This paper reports a novel ML-based approach to autocalibration and advances our understanding of the cross-channel relation of different EUV channels by introducing a robust novel method to correct for the EUV instrument time degradation. We began with formulating the problem and setting up a toy model to test our hypothesis. We then established two CNN architectures that consider multiple wavelengths as input to autocorrect for on-orbit degradation of the AIA instrument on board SDO. We trained the models using the SDOML dataset and further augmented the training set by randomly degrading images at each epoch. This approach ensured that the CNN model suitably generalizes to data that are not seen during the training, and we also developed a non-ML baseline to test and compare its performance with the CNN models.

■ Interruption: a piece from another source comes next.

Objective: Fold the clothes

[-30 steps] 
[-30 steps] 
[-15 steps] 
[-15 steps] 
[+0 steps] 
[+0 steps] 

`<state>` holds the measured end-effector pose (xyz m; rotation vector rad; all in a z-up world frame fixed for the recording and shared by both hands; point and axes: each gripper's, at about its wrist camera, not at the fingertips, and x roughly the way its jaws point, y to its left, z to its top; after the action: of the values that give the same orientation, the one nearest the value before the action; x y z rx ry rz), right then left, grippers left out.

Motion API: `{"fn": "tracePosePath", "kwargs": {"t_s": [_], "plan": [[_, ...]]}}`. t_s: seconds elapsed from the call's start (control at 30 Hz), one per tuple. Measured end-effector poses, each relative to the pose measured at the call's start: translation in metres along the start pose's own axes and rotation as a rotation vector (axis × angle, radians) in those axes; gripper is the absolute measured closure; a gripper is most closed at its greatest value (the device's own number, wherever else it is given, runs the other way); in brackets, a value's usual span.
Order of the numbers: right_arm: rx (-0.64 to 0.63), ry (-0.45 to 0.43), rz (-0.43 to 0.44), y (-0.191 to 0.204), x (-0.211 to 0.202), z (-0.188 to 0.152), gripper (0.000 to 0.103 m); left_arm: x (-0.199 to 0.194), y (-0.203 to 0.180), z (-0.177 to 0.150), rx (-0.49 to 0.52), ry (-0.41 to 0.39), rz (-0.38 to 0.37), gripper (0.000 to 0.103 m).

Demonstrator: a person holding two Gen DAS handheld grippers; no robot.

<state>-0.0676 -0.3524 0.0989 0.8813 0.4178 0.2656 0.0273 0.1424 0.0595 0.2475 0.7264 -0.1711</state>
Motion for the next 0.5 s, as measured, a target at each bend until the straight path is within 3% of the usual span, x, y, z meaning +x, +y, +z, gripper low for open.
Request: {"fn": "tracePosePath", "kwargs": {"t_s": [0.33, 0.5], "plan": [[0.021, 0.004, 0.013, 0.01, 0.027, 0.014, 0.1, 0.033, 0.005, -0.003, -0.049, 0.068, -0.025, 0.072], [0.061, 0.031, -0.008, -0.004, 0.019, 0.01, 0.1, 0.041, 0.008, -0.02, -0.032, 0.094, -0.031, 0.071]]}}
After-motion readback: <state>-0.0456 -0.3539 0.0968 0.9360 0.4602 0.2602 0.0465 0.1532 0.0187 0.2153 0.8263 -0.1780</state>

With the best-trained CNN models, we reconstructed the AIA multichannel degradation curves of 2010-2020 and compared them with the sounding-rocket-based degradation curves V8 and V9.

Our results indicate that the CNN models significantly outperform the non-ML baseline model (85% versus 51% in terms of the success rate metric) for a tolerance level of 0.05. In addition, the multichannel CNN also outperforms the single-channel CNN with a 78% success rate with an absolute 0.05 threshold. This result is consistent with the expectation that correlations between structures in different channels, size (morphology) of structures, and brightness can be used to compensate for the degradation. To further understand the correlation between different channels, we used the concept of feature maps to shed light on this aspect and determine how the filters of the CNNs were being activated. We showed that the CNNs learned representations that make use of the different features within solar images, but further work needs to be done on this aspect to establish a more detailed interpretation.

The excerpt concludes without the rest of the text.